▸ EXERCISE OBJECTIVE
Starting at the top of the entries below, set down every line exactly, please, until you reach the line with "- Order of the", which is included too.

=== GIVEN RECORDS ===

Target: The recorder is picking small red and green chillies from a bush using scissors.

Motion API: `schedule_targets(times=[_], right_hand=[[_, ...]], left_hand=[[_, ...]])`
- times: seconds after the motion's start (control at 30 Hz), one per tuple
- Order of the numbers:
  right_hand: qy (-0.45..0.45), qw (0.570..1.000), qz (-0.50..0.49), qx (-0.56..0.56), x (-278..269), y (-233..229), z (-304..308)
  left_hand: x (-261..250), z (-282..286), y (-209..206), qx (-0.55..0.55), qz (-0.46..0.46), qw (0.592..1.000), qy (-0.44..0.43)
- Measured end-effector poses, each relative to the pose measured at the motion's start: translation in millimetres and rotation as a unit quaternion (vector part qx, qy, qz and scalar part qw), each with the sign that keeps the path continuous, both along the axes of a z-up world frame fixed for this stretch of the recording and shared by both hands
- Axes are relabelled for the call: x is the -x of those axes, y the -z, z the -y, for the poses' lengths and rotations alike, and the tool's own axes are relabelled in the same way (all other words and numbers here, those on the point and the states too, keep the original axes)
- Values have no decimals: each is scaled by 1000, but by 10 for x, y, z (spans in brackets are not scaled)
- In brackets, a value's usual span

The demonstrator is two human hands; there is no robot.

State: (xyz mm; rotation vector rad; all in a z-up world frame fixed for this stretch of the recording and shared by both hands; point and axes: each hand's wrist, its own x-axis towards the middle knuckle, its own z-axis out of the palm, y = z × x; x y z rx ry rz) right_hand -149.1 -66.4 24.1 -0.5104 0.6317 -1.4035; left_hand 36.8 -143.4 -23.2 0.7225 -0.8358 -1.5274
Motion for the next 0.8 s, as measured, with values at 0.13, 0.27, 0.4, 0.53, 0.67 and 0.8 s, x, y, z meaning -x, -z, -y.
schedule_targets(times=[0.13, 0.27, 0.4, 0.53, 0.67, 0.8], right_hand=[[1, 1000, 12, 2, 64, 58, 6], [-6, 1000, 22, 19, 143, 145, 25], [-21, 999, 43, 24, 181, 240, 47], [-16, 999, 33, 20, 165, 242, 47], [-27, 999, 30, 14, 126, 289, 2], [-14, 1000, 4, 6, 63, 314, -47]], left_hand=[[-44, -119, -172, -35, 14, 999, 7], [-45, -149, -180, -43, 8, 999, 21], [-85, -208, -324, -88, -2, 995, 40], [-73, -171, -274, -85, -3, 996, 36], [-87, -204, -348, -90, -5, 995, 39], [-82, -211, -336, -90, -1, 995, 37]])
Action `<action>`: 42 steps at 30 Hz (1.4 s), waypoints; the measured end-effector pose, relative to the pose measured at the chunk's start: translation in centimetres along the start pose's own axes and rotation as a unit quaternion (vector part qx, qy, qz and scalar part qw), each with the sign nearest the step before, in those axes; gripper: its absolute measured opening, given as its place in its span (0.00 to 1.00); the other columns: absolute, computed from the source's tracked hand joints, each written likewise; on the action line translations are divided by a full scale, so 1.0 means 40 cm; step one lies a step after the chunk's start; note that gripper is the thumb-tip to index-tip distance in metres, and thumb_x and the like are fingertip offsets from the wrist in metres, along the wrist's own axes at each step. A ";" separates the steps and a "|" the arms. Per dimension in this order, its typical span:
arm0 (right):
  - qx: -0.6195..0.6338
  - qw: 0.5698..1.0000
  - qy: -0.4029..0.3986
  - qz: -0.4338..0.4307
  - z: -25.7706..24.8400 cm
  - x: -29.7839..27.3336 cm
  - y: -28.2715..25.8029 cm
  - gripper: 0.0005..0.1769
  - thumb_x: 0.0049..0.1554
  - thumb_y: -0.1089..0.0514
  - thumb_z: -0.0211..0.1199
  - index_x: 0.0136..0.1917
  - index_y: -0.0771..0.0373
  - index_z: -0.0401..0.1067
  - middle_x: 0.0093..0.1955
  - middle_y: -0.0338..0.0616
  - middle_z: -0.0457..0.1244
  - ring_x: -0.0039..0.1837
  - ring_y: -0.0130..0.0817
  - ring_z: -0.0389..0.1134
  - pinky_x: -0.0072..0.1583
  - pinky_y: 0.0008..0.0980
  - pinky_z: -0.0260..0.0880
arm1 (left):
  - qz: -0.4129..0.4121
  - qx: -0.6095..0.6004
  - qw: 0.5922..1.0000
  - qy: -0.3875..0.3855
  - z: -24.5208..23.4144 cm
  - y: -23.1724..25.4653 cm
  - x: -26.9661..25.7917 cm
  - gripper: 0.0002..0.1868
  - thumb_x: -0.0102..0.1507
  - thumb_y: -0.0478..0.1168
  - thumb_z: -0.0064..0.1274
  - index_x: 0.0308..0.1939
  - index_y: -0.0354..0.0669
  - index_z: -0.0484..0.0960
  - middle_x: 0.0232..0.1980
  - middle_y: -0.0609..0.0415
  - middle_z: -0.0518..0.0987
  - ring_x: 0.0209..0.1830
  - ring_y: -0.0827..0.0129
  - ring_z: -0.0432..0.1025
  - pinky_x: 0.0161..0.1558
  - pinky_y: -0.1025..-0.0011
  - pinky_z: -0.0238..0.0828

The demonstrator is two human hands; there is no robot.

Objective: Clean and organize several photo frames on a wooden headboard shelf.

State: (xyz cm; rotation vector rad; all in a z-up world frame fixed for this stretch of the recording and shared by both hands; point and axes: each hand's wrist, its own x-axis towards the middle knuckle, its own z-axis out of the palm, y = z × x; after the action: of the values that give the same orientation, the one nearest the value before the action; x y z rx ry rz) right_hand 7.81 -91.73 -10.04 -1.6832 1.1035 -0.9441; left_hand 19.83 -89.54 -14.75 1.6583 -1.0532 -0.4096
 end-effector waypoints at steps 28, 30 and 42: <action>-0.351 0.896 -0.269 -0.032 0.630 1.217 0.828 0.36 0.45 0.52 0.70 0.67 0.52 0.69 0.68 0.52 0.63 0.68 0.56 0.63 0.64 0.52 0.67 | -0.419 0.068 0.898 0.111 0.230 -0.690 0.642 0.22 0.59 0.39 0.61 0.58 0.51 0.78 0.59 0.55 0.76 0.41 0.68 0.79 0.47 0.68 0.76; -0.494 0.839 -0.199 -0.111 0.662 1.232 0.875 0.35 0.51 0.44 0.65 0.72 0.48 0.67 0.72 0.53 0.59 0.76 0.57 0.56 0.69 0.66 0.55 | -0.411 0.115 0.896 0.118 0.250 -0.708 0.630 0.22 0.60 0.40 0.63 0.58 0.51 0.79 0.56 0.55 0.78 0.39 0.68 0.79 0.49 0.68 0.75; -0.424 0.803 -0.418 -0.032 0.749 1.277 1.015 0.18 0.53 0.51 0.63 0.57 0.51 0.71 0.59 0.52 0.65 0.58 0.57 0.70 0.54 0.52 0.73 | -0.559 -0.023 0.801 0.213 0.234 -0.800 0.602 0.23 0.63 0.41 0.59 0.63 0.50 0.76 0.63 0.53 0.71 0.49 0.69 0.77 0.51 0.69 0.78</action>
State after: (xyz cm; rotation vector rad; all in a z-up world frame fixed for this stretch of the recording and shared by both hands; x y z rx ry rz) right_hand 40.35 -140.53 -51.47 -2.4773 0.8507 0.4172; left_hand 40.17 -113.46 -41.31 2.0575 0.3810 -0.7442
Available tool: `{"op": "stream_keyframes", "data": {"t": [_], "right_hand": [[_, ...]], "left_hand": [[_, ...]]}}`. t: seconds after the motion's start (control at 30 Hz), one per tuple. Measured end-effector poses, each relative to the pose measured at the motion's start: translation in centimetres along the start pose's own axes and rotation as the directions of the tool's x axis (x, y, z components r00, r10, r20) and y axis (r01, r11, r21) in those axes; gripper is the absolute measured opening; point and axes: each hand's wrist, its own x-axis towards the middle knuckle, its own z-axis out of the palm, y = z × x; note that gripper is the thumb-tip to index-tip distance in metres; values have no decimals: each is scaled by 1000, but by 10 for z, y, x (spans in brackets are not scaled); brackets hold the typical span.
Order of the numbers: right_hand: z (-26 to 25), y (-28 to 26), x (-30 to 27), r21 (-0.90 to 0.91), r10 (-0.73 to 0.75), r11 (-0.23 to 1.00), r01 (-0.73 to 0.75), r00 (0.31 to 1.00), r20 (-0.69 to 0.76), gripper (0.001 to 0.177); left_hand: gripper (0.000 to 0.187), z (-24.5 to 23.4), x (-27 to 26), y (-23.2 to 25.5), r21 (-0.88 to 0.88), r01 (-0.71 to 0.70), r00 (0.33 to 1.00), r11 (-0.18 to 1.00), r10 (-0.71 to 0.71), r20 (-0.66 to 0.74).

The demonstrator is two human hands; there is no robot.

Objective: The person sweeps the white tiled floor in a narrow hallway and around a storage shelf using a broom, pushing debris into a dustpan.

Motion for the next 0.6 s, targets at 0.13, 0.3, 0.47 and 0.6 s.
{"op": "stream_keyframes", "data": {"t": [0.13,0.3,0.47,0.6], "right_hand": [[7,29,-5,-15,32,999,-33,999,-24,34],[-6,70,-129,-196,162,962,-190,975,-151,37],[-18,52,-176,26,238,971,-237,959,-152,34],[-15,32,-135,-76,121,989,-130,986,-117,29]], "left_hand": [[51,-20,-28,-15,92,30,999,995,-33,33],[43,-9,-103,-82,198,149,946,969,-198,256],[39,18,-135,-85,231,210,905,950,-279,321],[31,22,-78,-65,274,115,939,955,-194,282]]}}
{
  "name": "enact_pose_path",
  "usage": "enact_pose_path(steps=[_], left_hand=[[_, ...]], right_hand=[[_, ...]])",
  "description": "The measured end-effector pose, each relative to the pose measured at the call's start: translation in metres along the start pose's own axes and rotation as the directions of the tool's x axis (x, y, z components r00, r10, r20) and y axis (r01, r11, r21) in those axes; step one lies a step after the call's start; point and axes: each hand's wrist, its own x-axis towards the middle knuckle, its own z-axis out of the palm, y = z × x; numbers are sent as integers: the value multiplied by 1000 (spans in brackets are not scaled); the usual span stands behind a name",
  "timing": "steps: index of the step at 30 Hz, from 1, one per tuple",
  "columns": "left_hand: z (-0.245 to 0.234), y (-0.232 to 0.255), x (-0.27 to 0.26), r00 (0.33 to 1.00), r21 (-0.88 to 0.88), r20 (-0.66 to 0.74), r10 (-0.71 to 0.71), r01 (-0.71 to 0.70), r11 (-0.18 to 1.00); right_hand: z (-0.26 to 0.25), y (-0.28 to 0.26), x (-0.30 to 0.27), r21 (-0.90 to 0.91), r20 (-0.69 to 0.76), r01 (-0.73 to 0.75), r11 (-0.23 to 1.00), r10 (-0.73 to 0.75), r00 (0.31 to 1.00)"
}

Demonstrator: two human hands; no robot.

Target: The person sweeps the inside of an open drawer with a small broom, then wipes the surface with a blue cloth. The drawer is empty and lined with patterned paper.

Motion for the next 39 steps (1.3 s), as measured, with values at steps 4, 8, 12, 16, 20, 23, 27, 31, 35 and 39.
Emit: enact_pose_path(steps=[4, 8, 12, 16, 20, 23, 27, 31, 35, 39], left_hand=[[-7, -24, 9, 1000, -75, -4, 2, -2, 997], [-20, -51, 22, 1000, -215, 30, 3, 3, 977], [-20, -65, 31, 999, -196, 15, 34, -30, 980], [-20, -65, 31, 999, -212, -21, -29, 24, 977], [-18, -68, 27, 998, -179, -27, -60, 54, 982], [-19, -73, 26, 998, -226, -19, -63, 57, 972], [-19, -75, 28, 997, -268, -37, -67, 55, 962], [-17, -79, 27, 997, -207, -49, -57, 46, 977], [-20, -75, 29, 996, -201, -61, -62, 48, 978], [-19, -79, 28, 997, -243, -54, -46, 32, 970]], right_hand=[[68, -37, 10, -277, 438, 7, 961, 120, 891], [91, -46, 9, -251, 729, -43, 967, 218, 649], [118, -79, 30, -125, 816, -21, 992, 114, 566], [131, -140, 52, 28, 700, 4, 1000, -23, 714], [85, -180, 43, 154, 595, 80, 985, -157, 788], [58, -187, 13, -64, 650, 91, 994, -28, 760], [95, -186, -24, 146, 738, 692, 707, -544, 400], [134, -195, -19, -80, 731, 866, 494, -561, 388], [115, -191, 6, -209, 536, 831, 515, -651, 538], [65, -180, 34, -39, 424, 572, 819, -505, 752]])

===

▸ TASK RESULT
Target: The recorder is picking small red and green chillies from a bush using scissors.

Motion API: `schedule_targets(times=[_], right_hand=[[_, ...]], left_hand=[[_, ...]])`
- times: seconds after the motion's start (control at 30 Hz), one per tuple
- Order of the numbers:

Output for this exercise is now complete.